Values and Attitudes:
- Openness to new opportunities, ideas and ways of thinking
- Self awareness about identity and culture, and sensitivity and respect for differences
- Empathy and valuing multiple perspectives
- Comfort with ambiguity and unfamiliar situations

Behaviors:
- Seek out multiple opinions and perspectives
- Form opinions based on exploration and evidence
- Taking informed action on issues that matter to you
- Sharing knowledge and encouraging discourse

To assess students' development of global competency as defined above, we created an instrument that evaluates, in a variety of ways, an individual's willingness to explore how the world works, rather than their specific knowledge of how it functions; interest in other cultures, rather than their specific knowledge of those cultures; desire to take a stand on global issues, rather than specific knowledge of the issues, and so on.  We are interested in evaluating our students' "readiness" to participate in a complex, interconnected world.  This is not intended to diminish the value and importance of specific knowledge about global issues, which is critical; but what we've found in programs is that what is done with the knowledge acquired is even more critical--how it impacts dispositions and ways of seeing and thinking about the world and interacting with it. The instrument is meant to assess that dynamic space, to understand what takes a student from being 'globally aware' or knowledgeable to 'globally competent'.

1 Comment

A measurement instrument in global competency is an exciting and immensely important contribution!

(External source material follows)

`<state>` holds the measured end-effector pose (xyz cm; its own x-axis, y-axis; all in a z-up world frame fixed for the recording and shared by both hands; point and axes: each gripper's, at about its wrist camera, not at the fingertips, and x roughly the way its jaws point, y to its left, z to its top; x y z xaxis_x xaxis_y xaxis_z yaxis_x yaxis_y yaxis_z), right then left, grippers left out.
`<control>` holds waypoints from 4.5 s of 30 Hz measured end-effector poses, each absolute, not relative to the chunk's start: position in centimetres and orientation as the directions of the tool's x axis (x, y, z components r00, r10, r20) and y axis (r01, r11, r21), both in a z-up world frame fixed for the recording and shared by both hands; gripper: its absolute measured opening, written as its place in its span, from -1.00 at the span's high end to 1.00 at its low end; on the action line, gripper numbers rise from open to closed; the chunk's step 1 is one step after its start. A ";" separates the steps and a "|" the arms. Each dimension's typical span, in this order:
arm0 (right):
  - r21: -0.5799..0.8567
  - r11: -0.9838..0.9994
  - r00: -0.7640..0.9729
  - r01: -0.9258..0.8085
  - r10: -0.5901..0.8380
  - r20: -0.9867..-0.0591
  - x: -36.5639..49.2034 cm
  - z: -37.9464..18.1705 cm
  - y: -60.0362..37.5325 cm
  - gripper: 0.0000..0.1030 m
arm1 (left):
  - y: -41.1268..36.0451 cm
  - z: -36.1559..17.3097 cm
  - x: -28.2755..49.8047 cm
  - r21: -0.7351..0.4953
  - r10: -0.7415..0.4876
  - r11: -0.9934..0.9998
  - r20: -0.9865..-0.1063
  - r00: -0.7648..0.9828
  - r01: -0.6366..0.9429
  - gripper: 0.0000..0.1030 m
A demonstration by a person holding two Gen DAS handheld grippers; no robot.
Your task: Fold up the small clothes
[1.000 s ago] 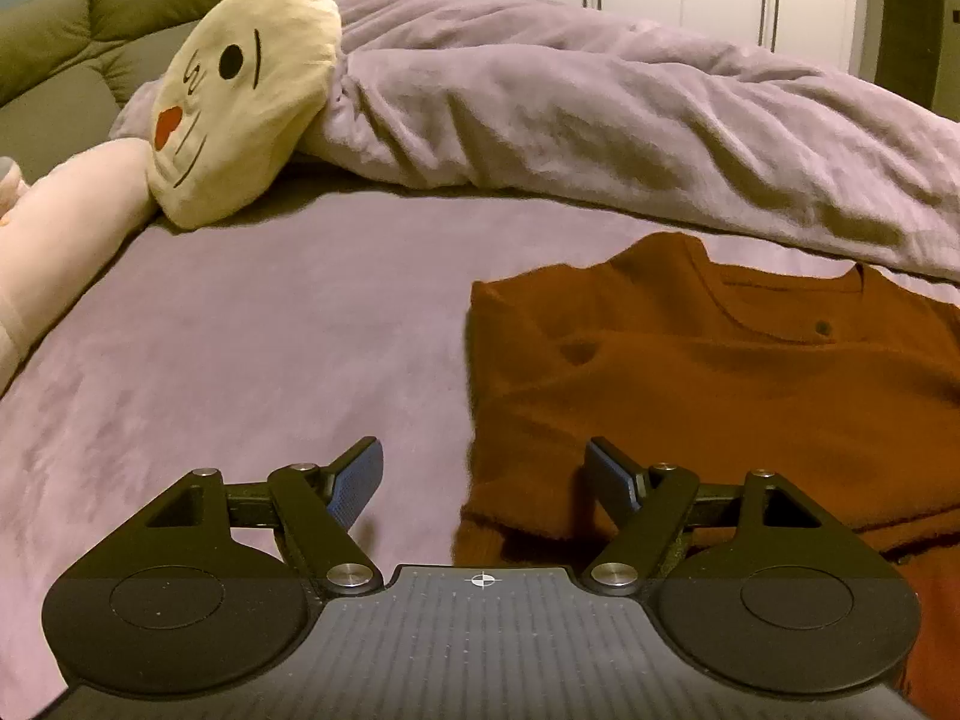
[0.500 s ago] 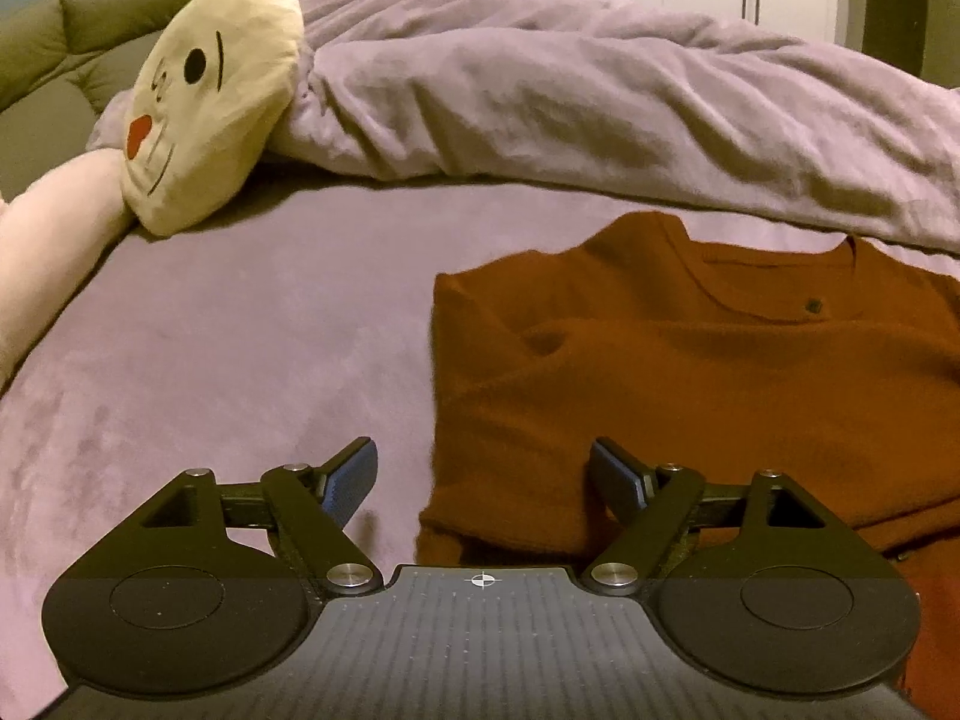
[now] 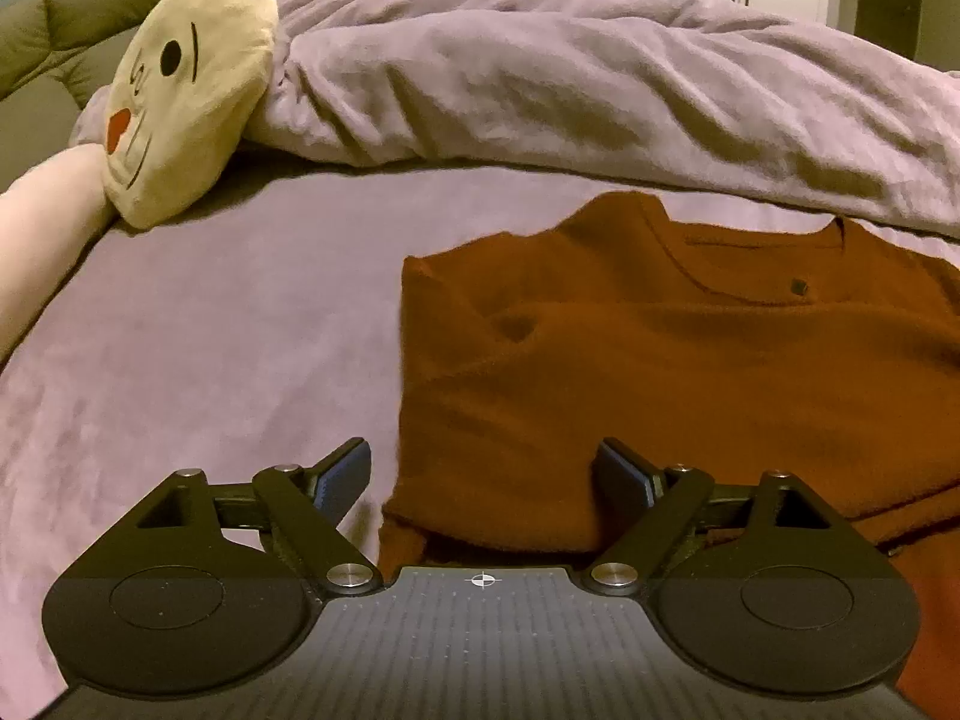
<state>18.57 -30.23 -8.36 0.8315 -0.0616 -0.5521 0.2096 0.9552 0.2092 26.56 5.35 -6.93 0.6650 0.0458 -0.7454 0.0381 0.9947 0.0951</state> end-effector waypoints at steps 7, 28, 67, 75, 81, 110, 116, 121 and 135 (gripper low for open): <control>-0.010 0.968 0.822 0.252 -0.219 -0.526 18.8 -8.2 -29.3 1.00 | 4.9 -6.9 26.8 0.101 0.047 0.994 -0.741 0.670 0.042 -0.74; 0.044 0.999 0.800 0.004 0.023 -0.600 22.6 -9.6 -24.8 0.72 | 4.9 -9.9 28.0 0.077 0.033 0.996 -0.740 0.671 0.036 -0.87; 0.387 0.867 0.606 0.315 0.130 -0.785 -8.0 -9.8 -29.4 0.02 | 14.3 -8.5 6.5 -0.118 -0.088 0.992 -0.882 0.462 -0.035 -0.71; 0.412 0.867 0.590 0.282 0.182 -0.787 -7.5 -10.1 -28.9 0.53 | 13.7 -8.2 7.1 -0.109 -0.109 0.994 -0.904 0.413 0.023 -0.12; 0.447 0.853 0.576 0.270 0.230 -0.785 -7.1 -10.7 -28.7 0.83 | 12.9 -8.1 7.8 -0.134 -0.143 0.990 -0.909 0.391 0.050 0.79; 0.471 0.858 0.784 0.206 0.143 -0.605 8.6 -5.0 -31.1 0.87 | 10.8 -0.2 22.7 -0.203 -0.166 0.979 -0.735 0.657 0.021 0.92; 0.324 0.933 0.786 0.155 0.082 -0.612 8.8 -5.4 -31.3 0.51 | 12.7 -3.3 21.7 -0.232 -0.279 0.960 -0.746 0.605 0.157 -0.04; 0.275 0.959 0.757 0.060 0.135 -0.639 8.8 -6.5 -31.3 -0.02 | 11.9 -5.7 20.8 -0.153 -0.287 0.949 -0.781 0.555 0.276 -0.20; 0.194 0.979 0.697 -0.064 0.182 -0.693 11.8 -9.0 -30.1 0.31 | 10.1 -8.1 23.5 -0.205 -0.347 0.924 -0.803 0.484 0.323 0.43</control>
<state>11.76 -30.10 -9.01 0.6970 0.1824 -0.6935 -0.0637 0.9790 0.1935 23.55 10.12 -8.14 0.4842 -0.3470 -0.8032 0.3228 0.9241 -0.2047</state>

I find your instrument, as you describe it, to be fascinating, in that it evaluates dispositions ("willingness to explore how the world works... interest in other cultures... desire to take a stand") rather than a particular domain of content knowledge.

I don't disagree with the importance of these dispositions, and believe that ignoring dispositions in favor of cognitive measurements has been a shortcoming of research in this field in the past. However, I am interested in your thoughts on why a cognitive piece is left out of the measurement completely. From an analytic standpoint, you will not be able to measure whether, and to what extent, certain domain knowledge is related to global competency. I'm very curious to hear more about what you left out of the instrument and why. And in general, I'm interested in hearing from others whether there are grounds to think that there are cognitive elements that one must know in order to be globally competent. Thanks!